Not everyone is absolutely in favor
Philip Gunwhy, Chief Marketing Officer of Blockasset, the NFT ecosystem, said that although institutional investors’ acceptance of Bitcoin has been increasing in the past few months, some people are still cautious, especially around the regulation of this emerging industry. When the environment continues to heat up. In his opinion:
“Unless it is officially announced, it is impossible to determine the buying patterns of these investors. Although Morgan Stanley has recently increased its investment in Bitcoin, many institutional investors are choosing venture capital to inject capital into companies that provide Bitcoin-related services. .”
Despite Gunwhy’s view, Wes Levitt, head of strategy for the decentralized video streaming platform Theta, stated that institutional capital is still pouring into the blockchain field, just as the amount of encrypted venture capital funds in the first half of 2021 exceeded $17 billion. As proved. He said:
“It may be due to the crash in May, which undoubtedly frightened many traditional investors, and their interest in direct exposure to BTC/ETH has diminished. However, it is reported that the institutional capital flow in September was still surplus. As usual. , Reports of the death of cryptocurrencies have been quite exaggerated.”
Looking to the future market
Joshua Frank, co-founder and CEO of encryption and blockchain analysis provider TheTIE, said that the demand his company sees from traditional companies is staggering.
“There are dozens, maybe hundreds, of $1 billion proprietary trading companies, hedge funds, and other asset management companies that have recently conducted their first crypto transactions,” Frank said.
He further stated that although some funds have made high-profile announcements about investing in crypto, there are more such developments happening behind the scenes, and the public is ignorant of this. Frank mentioned that, usually, this kind of operation is simple at the beginning. The fund uses the capital of its partners to carry out cash self-contained bitcoin transactions as a proof of concept, and it continues to grow over time, adding:
“We found that these funds are sinking deeper and deeper into the “rabbit hole”. We have at least 5-10 clients, and they are all of the top 50-100 largest hedge fund companies actively recruiting crypto teams.”

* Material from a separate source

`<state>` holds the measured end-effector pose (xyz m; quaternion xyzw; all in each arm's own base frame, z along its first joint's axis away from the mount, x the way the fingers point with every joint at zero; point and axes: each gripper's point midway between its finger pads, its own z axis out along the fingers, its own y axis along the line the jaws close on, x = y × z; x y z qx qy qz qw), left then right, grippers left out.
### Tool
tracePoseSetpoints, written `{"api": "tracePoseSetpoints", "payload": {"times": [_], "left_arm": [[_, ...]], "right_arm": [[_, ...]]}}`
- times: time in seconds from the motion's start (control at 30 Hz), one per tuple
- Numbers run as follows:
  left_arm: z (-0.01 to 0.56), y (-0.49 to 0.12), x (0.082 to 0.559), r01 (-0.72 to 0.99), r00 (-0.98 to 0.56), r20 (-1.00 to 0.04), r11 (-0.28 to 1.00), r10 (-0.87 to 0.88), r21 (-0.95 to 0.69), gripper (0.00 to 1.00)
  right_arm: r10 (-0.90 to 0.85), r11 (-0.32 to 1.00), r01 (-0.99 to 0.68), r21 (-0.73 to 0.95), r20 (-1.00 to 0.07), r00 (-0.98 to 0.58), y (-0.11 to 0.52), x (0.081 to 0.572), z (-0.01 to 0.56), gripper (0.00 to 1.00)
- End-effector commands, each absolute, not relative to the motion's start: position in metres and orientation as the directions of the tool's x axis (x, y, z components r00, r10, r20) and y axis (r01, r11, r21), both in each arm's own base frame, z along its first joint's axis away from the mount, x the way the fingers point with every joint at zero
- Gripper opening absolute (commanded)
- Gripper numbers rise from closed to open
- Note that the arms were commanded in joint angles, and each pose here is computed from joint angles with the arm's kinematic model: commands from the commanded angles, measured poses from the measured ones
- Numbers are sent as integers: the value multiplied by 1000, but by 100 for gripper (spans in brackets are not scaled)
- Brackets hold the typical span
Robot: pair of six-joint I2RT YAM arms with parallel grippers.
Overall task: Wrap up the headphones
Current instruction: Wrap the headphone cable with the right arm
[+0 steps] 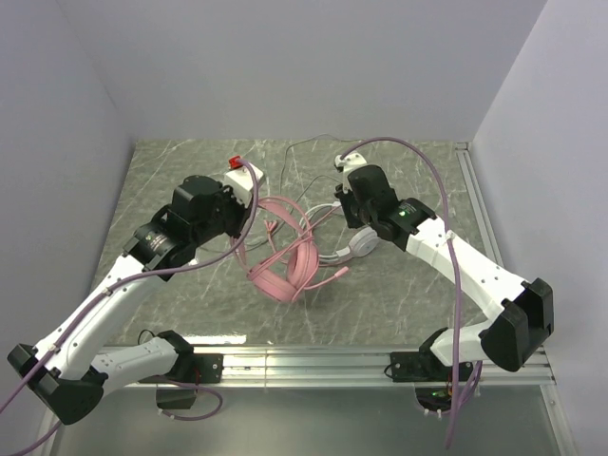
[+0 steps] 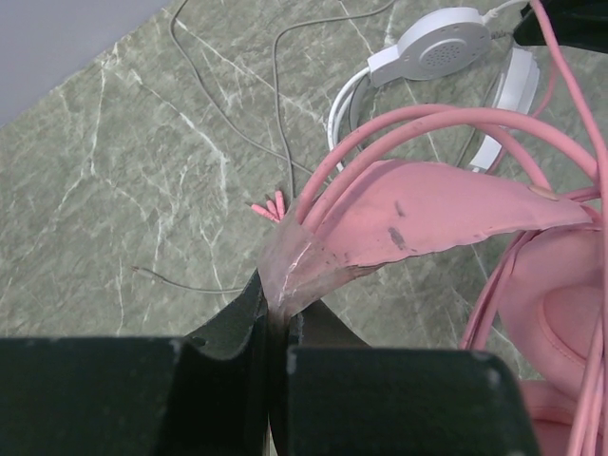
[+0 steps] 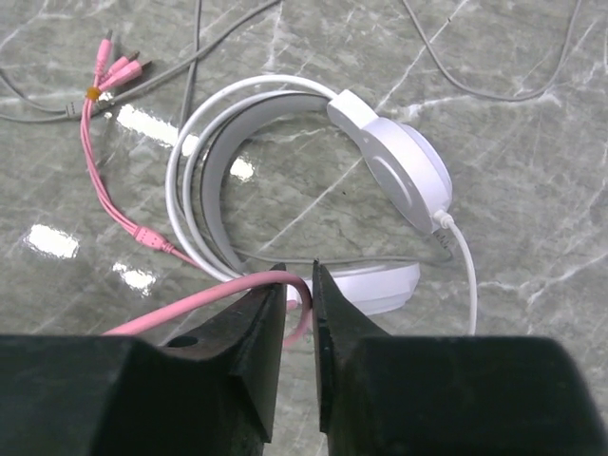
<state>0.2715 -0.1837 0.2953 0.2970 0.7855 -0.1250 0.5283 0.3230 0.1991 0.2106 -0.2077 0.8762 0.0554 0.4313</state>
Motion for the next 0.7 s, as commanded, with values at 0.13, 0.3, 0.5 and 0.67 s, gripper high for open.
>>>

Finally, according to a recent survey, more and more traditional financial entities are increasingly looking to enter the field of digital asset trading/investment. According to the report, about 62% of global institutional investors who have not been exposed to cryptocurrencies currently stated that they hope to enter the crypto market in the next 12 months or so.
The survey considered the views of 50 wealth management institutions and 50 institutional investors from different countries such as the United States, the United Kingdom, France, Germany, and the United Arab Emirates. The report said: “There is no doubt that the crypto asset market is becoming more and more mainstream in the field of institutions and wealth management.”
As the encryption industry continues to grow and develop, it will be interesting to continue to focus on the growing adoption rate of these institutions, whether from an infrastructure or regulatory perspective.